BYFIELD, NICHOLAS: Puritan and Presbyterian, b. in Warwickshire in 1579; d. at Isleworth (2 m. s. of Brentford), Middlesex, Sept. 8, 1622. He was educated at Exeter College, Oxford; was for seven years pastor of St. Peter's Church at Chester, when (1615) he became vicar of Isleworth in Middlesex, where he remained until his death. William Gouge describes him as "a man of a profound judgment, strong memory, sharp wit, quick invention, and unwearied industry." His works were numerous, and greatly esteemed. His Marrow of the Oracles of God (London, 1620), containing six treatises previously published apart, reached an eleventh edition in 1640. The Principles, or, the Pattern of Wholesome Words, dedicated in 1618, reached a seventh edition in 1665, and is a valuable compend of divinity. His expository sermons on the Epistle to the Colossians were published 1615, and several series on the First Epistle of Peter at various times, finally collected and enlarged in a Commentary upon the Whole First Epistle of St. Peter (1637). The Rule of Faith, or an Exposition of the Apostles' Creed was issued by his son Adoniram, after his death (1626), and is an able and instructive work. He must be numbered among the Presbyterian fathers in England.

C. A. BRIGGS.

BYROM, JOHN: Author of "Christians awake, salute the happy morn," a Christmas hymn in almost universal use in England; b. at Kersall Cell, Broughton, near Manchester, Feb. 29, 1692; d. there Sept. 26, 1763. He entered Trinity College, Cambridge, 1708 (B.A., 1712; M.A., 1715), and became fellow, 1714; contributed to the Spectator; invented a system of shorthand and taught it with success; became F.R.S., 1724; succeeded to the family estate at Kersall, 1740, and spent his later years there.
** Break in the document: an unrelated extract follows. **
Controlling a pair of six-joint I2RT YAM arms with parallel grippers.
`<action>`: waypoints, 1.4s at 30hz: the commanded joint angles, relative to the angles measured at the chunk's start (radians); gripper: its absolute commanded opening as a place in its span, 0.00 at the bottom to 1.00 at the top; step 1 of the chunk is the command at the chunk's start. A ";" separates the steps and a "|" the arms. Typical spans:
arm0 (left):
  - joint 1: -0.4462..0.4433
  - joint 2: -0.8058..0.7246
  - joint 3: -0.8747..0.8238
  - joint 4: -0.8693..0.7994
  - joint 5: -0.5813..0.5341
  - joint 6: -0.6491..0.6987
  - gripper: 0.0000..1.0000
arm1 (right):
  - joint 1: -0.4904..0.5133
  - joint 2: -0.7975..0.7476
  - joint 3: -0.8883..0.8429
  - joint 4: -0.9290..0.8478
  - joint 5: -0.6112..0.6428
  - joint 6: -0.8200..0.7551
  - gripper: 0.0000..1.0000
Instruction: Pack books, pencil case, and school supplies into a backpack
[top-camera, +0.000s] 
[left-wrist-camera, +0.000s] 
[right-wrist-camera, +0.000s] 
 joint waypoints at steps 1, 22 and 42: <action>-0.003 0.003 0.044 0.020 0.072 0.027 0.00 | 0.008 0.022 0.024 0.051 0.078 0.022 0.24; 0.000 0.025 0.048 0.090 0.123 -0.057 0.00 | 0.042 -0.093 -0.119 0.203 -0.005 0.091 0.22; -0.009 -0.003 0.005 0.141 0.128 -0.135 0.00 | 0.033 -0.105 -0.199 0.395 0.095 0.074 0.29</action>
He was a mystic and a Jacobite; took deep interest in religious speculations, and knew most of the celebrities of his time; he wrote some of the best epigrams in the language. His Poems, written in easy, colloquial style for his own and his friends' amusement, were printed posthumously (2 vols., Manchester, 1773; again, with life and notes, London, 1814); the Chetham Society of Manchester has published his Private Journal and Literary Remains, ed. R. Parkinson (2 vols., 1854-1857), and the Poems, ed. A. W. Ward (2 vols., 1894-1895).